3. The method of claim 1, wherein a first breaker of the one line is first tripped, then the one fault phase is shorted at the first breaker by a first switch to turn on the one fault phase, the first switch is the controlled switch, the other fault phase is cycled on and off the bus at the first breaker by a second switch to form a closed loop with the one fault phase and generate a current pulse, and after a certain controlled switch reaches a trigger condition to cut off the line, the first switch is opened and the second switch is stopped from being turned on with the bus, and then the first breaker is closed.

4. The method of claim 1, wherein a first breaker of said line is first kept on for one fault phase and the rest of the fault phases are tripped, and then said other fault phase is cyclically switched on and off from the bus bar at said first breaker by a second switch to form a closed loop with said one fault phase and generate a current pulse, and after a certain of said controlled switches reaches a trigger condition to disconnect the line, said first breaker is opened to disconnect said one fault phase or to stop said second switch from the bus bar, said first breaker being said controlled switch.

5. A method of handling interphase shorting in a three phase power supply system as recited in claim 3 or 4 wherein the second switch is a power electronic switch.
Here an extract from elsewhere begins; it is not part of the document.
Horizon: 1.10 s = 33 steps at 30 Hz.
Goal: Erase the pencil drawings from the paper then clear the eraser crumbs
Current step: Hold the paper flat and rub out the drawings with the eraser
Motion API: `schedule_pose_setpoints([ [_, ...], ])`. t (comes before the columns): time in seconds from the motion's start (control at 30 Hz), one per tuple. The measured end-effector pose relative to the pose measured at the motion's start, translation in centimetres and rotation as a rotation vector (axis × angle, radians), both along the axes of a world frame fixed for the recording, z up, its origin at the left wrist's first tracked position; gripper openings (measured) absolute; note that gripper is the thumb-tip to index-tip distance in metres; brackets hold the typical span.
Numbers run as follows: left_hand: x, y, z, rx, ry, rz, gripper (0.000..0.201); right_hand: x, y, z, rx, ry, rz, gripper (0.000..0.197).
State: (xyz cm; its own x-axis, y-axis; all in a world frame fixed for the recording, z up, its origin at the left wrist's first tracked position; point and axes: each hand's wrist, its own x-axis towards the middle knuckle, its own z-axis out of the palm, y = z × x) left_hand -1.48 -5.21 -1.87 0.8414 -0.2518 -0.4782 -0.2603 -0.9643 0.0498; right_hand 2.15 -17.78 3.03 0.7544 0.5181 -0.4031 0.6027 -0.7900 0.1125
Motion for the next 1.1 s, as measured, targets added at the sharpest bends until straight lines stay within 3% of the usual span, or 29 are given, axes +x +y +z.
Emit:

6. The method for handling interphase short circuit in a three-phase power supply system according to claim 5, wherein the power electronic switch is an insulated gate bipolar transistor.

7. The method for handling interphase short circuit in a three-phase power supply system according to claim 1, wherein the controlled switch is capable of timely cutting off the line according to the number of current pulses to avoid the passage of the next current pulse.

8. A method of handling a phase-to-phase short circuit in a three-phase power supply system according to claim 3 or 4, wherein the magnitude of the current pulses is monitored and the second switch is turned off to complete a pulse action when the instantaneous value of the current pulses reaches a predetermined value, thereby controlling each current pulse peak value not to exceed the predetermined value.

9. The method for handling interphase short circuit in a three-phase power supply system according to claim 1, wherein a current limiting resistor is connected in series in the closed circuit.

10. A method of handling interphase shorting in a three phase power supply system as recited in claim 3 or 4 wherein a current limiting resistor is connected in series in the closed loop, the current limiting resistor being an adjustable resistor and being connected in series at the second switch.